Bruck is the author of more than twenty books, both prose and poetry,
devoted to her life-long commitment to Holocaust testimony, starting with Who Loves You Like This (1959, Italian edition; 2001, English edition, Paul Dry Books). She has won several Italian literary awards; most recently, in 2021, Lost Bread was a finalist for the prestigious Premio
Strega
and winner of Premio Strega giovani (youth).

Bruck has gained national and international
recognition for her writings in Holocaust testimony and, more generally, in
contemporary Italian literature. Among other honors, in 2021 she received the Cavalieriato di Gran Croce,
conferred by the President of Italy. Along with Primo Levi, Edith Bruck is one of the most prolific writers of
Holocaust narratives in Italian. Her books have been translated
into many languages including English, French, German, Dutch, Polish, Hungarian, and Hebrew. She lives in Rome.

Gabriella Romani is Professor of Italian at Seton Hall University. With Brenda Webster she translated Edith Bruck's Letter to My Mother (2006) and Enrico Castelnuovo's The Moncalvos (2017). She is from Rome and now lives in Philadelphia.

David Yanoff is an attorney and author from Philadelphia.
Reviews
Shortlisted
for the Strega Prize 2021 (Italy)

Awarded the Strega Youth Prize 2021 (Italy)

Bruck's "spare prose captures the raw terror and bitter sorrow of the camps. She also finds lyrical beauty and unexpected joy in moments of calm. Reading her work is like breaking bread with her, seeking light amid the shadows cast by history."
--Wall Street Journal

"Bruck's frequent focus on the period following the liberation of the camps is part of what makes her work original and compelling. Hence, some of the most poignant lines in Lost Bread describe the emotional and geographic dislocation experienced after World War II."
--Boston Globe

"Brutal but hopeful . . . Sobering in its considerations and denunciations of ascendant fascist movements."
--Foreword Reviews

"Lost Bread adds an essential chapter to the literature of the Holocaust. With a broad transnational sweep, it recounts a refugee's search for a new home, from country to country, until finally settling in Italy. In this elegant translation, the voice of Edith Bruck--Italy's most important witness together with Primo Levi--reaches the English reader with all its poignance and raw emotional power."
--Michael F. Moore, translator of The Drowned and the Saved, by Primo Levi, and The Betrothed, by Alessandro Manzoni

"Written with the emotional honesty and intimate authenticity that only a Holocaust survivor can claim, Edith Bruck's Lost Bread is a remarkable testimony to the author's human spirit and the blossoming of life after the Holocaust. Beginning in a small village in Hungary, Bruck tells the story of Ditke's unlikely survival through a ghetto and concentration camps before claiming and creating a new life in Israel and Italy. Lost Bread is a beautifully crafted, urgent novel that achieves the highest goals of Holocaust fiction: to leave the reader with more compassion and understanding for survivors of the Shoah. An unforgettable, triumphant account. "
--Anna Salton Eisen, author of Pillar of Salt: A Daughter's Life in the Shadow of the Holocaust and The 23rd Psalm: A Holocaust Memoir (National Jewish Book Award Finalist)
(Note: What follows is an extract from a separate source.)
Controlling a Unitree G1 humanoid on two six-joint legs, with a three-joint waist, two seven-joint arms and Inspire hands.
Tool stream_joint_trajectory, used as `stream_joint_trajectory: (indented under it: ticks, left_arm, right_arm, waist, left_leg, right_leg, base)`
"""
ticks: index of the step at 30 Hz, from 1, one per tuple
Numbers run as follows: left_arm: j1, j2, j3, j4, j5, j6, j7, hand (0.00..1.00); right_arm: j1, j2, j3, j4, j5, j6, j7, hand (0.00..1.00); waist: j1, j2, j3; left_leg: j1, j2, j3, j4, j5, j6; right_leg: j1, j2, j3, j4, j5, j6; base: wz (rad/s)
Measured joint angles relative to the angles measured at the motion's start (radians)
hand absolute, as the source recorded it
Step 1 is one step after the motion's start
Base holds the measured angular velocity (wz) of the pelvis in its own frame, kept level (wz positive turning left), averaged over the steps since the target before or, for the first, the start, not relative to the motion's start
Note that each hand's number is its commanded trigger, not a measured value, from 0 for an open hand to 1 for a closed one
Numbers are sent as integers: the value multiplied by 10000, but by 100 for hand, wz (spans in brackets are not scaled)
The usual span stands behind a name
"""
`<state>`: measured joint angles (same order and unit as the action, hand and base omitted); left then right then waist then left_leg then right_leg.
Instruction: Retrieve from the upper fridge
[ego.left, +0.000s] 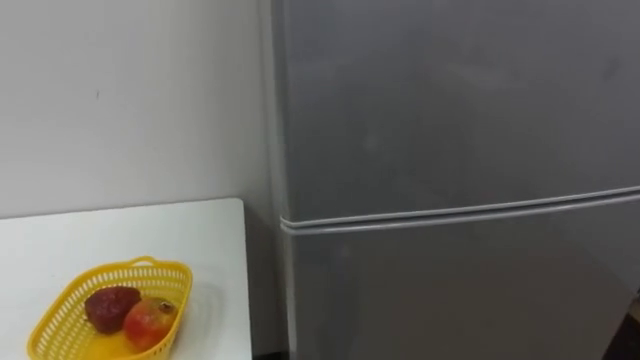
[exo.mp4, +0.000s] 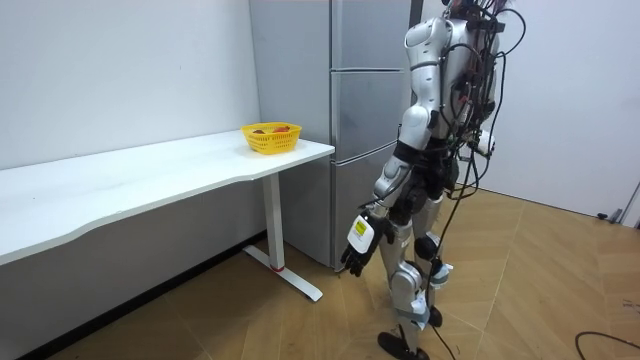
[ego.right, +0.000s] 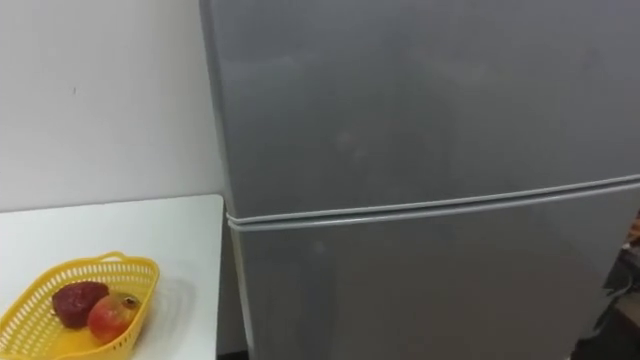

"Lost Bread is Edith Bruck's 'long poem written by life, ' a minimalist fable that deftly distills the vileness of the Holocaust into heart-wrenching observations and moments that dance precariously between horror and hope. Writing in her adopted language--Italian--Bruck sheds the misery her native Hungarian tongue fated her to, allowing Bruck to find sense in survival, if not in her prior destiny. She finally speaks her name, makes peace with God, and graces our world with the gift of powerful, needful witness testimony, wielding prose honed as sharp as a diamond that cuts. A stunning addition to the Holocaust canon."
--Tara Lynn Masih, author of My Real Name Is Hanna (National Jewish Book Award Finalist)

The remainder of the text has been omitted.